▶ What needs to be done
Give every line below again, exactly.

▶ Data segment
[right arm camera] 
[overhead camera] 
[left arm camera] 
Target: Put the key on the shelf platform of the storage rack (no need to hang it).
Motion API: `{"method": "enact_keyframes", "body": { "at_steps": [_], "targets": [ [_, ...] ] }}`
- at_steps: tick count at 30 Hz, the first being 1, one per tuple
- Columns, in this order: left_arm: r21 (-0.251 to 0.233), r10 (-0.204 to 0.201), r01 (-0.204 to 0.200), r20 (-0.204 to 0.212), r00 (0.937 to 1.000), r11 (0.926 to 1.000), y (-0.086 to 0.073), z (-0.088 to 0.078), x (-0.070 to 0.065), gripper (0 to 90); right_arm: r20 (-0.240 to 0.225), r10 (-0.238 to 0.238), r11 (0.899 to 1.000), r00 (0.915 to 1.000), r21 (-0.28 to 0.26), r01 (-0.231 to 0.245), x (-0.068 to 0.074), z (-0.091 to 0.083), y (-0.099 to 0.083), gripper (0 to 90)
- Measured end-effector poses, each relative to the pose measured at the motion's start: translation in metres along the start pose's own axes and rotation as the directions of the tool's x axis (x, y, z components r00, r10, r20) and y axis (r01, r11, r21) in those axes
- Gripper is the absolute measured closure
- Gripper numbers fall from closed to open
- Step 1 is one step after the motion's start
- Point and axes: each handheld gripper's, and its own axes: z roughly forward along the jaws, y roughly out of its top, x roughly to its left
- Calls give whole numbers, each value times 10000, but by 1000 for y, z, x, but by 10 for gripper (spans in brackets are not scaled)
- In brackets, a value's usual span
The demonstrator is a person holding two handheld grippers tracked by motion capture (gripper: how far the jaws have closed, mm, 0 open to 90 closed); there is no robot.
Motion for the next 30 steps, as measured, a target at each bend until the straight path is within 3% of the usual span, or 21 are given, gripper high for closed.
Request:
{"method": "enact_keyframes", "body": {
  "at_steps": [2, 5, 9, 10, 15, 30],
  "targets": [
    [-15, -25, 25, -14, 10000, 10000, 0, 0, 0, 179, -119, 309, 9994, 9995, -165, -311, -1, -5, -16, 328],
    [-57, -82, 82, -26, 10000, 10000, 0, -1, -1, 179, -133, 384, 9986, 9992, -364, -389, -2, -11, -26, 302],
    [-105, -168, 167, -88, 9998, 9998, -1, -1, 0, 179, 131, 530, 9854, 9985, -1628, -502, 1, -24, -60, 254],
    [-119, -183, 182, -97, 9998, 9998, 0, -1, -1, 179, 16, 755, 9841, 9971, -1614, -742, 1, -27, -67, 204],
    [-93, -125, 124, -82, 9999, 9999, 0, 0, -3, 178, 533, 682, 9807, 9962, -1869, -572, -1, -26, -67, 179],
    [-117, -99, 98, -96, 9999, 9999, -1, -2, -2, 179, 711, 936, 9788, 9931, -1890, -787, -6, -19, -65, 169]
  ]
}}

▶ Answer box
[right arm camera] 
[overhead camera] 
[left arm camera] 
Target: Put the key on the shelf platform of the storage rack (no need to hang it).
Motion API: `{"method": "enact_keyframes", "body": { "at_steps": [_], "targets": [ [_, ...] ] }}`
- at_steps: tick count at 30 Hz, the first being 1, one per tuple
- Columns, in this order: left_arm: r21 (-0.251 to 0.233), r10 (-0.204 to 0.201), r01 (-0.204 to 0.200), r20 (-0.204 to 0.212), r00 (0.937 to 1.000), r11 (0.926 to 1.000), y (-0.086 to 0.073), z (-0.088 to 0.078), x (-0.070 to 0.065), gripper (0 to 90); right_arm: r20 (-0.240 to 0.225), r10 (-0.238 to 0.238), r11 (0.899 to 1.000), r00 (0.915 to 1.000), r21 (-0.28 to 0.26), r01 (-0.231 to 0.245), x (-0.068 to 0.074), z (-0.091 to 0.083), y (-0.099 to 0.083), gripper (0 to 90)
- Measured end-effector poses, each relative to the pose measured at the motion's start: translation in metres along the start pose's own axes and rotation as the directions of the tool's x axis (x, y, z components r00, r10, r20) and y axis (r01, r11, r21) in those axes
- Gripper is the absolute measured closure
- Gripper numbers fall from closed to open
- Step 1 is one step after the motion's start
- Point and axes: each handheld gripper's, and its own axes: z roughly forward along the jaws, y roughly out of its top, x roughly to its left
- Calls give whole numbers, each value times 10000, but by 1000 for y, z, x, but by 10 for gripper (spans in brackets are not scaled)
- In brackets, a value's usual span
The demonstrator is a person holding two handheld grippers tracked by motion capture (gripper: how far the jaws have closed, mm, 0 open to 90 closed); there is no robot.
Motion for the next 30 steps, as measured, a target at each bend until the straight path is within 3% of the usual span, or 21 are given, gripper high for closed.
Request:
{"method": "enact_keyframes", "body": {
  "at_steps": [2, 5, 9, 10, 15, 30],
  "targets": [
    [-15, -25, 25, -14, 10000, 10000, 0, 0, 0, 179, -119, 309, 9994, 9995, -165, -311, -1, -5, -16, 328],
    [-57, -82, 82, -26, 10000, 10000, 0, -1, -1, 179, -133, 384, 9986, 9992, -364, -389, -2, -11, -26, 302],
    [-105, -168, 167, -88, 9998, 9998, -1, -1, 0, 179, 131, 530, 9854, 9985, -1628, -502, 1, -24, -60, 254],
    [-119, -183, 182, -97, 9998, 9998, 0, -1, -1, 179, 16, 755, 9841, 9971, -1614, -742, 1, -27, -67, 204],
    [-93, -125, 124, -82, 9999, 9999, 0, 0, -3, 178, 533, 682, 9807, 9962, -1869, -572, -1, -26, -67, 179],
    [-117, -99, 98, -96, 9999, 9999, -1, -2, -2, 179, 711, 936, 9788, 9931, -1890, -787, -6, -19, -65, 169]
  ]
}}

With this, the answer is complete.